Imagem: Valtenir Pereira
Ex-deputado federal Valtenir Pereira -Foto: reprodução/Facebook

A Polícia Federal (PF) terá que remarcar uma nova data para interrogar o ex-deputado federal Valtenir Pereira (MDB) porque ele não compareceu à superintendência da PF em Cuiabá, na tarde desta quinta-feira (22) para ser ouvido nas investigações da Operação Tapiraguaia que investiga um esquema de desvio de R$ 601 mil de recursos públicos federais e pagamento de propinas nas prefeituras de Confresa e Serra Nova Dourada, ambas em Mato Grosso.

Valtenir foi alvo de busca e apreensão e teve documentos e mídias digitais apreendidos em sua residência pela manhã. Seu interrogatório estava previsto para às 15h. Porém, ele não compareceu à delegacia. Conforme informações da própria Polícia Federal, o ex-deputado está em Brasília. A princípio, ele pegaria um voo para Cuiabá e seria ouvido no decorrer da tarde, mas não embarcou rumo a Cuiabá. O depoimento foi remarcado, mas por enquanto, a PF não informou a nova data.

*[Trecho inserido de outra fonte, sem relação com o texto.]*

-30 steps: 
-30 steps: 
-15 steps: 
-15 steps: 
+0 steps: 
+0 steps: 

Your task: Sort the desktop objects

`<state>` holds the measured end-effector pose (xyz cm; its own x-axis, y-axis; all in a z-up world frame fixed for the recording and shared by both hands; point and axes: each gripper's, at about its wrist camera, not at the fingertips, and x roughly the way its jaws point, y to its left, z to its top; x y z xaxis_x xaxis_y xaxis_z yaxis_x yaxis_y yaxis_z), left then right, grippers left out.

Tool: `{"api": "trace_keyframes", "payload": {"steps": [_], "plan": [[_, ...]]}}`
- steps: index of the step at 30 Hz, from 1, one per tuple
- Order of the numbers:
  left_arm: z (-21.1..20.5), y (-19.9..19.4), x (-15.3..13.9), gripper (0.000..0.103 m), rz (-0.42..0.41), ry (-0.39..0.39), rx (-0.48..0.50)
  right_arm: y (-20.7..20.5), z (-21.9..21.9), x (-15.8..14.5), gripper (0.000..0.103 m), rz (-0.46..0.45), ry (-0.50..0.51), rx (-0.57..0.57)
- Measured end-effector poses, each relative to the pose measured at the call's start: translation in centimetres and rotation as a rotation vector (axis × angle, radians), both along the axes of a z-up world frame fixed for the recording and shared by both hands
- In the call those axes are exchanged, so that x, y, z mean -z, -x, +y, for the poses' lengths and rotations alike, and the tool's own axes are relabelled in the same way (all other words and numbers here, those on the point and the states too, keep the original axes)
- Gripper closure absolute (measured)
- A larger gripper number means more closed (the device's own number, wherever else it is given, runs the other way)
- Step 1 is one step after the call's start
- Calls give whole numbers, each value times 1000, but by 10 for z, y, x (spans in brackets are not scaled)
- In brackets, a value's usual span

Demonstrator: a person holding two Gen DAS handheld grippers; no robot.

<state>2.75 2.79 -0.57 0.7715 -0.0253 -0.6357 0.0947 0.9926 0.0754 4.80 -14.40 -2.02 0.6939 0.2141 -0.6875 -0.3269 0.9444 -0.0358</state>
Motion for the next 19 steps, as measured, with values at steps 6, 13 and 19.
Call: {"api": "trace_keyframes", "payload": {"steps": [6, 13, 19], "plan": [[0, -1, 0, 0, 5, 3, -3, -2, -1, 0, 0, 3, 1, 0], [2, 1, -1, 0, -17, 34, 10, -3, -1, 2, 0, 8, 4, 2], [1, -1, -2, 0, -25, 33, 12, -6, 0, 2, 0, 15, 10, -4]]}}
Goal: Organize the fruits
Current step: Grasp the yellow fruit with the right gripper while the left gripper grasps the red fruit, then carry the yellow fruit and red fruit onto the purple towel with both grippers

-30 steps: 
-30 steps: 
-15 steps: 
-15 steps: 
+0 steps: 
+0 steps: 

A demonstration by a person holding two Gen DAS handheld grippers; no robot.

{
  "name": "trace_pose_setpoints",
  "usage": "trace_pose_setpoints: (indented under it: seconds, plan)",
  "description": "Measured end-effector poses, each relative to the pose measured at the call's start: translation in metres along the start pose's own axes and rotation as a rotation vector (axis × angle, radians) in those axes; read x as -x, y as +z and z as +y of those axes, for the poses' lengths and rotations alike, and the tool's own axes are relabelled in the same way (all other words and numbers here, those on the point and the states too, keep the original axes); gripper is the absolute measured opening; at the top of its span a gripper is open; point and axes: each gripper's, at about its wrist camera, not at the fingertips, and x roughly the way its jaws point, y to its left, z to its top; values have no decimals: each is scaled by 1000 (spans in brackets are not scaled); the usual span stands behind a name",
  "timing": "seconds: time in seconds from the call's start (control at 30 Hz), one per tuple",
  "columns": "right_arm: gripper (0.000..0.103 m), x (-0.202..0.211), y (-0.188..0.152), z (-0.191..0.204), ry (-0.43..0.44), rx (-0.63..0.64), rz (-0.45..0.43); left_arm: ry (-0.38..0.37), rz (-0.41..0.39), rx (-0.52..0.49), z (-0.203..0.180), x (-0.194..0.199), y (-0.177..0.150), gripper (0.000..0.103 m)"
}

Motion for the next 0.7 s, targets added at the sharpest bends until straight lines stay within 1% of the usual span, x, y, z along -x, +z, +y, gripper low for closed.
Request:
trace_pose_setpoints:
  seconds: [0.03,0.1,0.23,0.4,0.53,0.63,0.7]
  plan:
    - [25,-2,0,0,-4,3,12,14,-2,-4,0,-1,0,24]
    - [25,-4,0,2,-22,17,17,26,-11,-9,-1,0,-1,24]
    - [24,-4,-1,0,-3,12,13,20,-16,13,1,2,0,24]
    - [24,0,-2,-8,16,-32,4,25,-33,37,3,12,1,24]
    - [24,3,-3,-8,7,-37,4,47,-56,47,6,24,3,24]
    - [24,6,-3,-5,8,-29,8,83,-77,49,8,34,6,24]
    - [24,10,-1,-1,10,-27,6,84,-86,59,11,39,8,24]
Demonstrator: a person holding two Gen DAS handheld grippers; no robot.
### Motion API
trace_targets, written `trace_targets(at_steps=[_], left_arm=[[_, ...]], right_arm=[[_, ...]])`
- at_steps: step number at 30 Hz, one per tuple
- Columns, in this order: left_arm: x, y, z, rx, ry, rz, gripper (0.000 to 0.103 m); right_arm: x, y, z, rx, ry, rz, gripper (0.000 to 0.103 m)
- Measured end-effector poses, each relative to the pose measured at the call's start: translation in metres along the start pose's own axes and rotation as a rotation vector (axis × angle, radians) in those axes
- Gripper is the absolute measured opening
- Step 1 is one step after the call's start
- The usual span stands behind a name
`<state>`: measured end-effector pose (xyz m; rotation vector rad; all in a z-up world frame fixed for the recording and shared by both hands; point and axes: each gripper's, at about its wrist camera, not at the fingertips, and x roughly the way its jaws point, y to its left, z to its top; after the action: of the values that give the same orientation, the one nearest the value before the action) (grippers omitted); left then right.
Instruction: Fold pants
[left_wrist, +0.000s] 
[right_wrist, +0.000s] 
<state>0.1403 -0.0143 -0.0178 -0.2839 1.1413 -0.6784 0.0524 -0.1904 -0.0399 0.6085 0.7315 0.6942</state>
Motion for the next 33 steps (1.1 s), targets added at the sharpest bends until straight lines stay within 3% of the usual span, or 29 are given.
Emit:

Atualmente Valtenir Pereira é suplente de deputado federal, pois os votos recebidos nas urnas no pleito de 2018 não foram suficientes para lhe garantir mais um mandato. Contra ele pesa a acusação de integrar um esquema de recebimento de propina por intermédio de assessores que foram usados “laranjas” para blindá-lo. Valtenir divulgou uma nota afirmando que ficou surpreso e que sua relação com as prefeituras era apenas “institucional”.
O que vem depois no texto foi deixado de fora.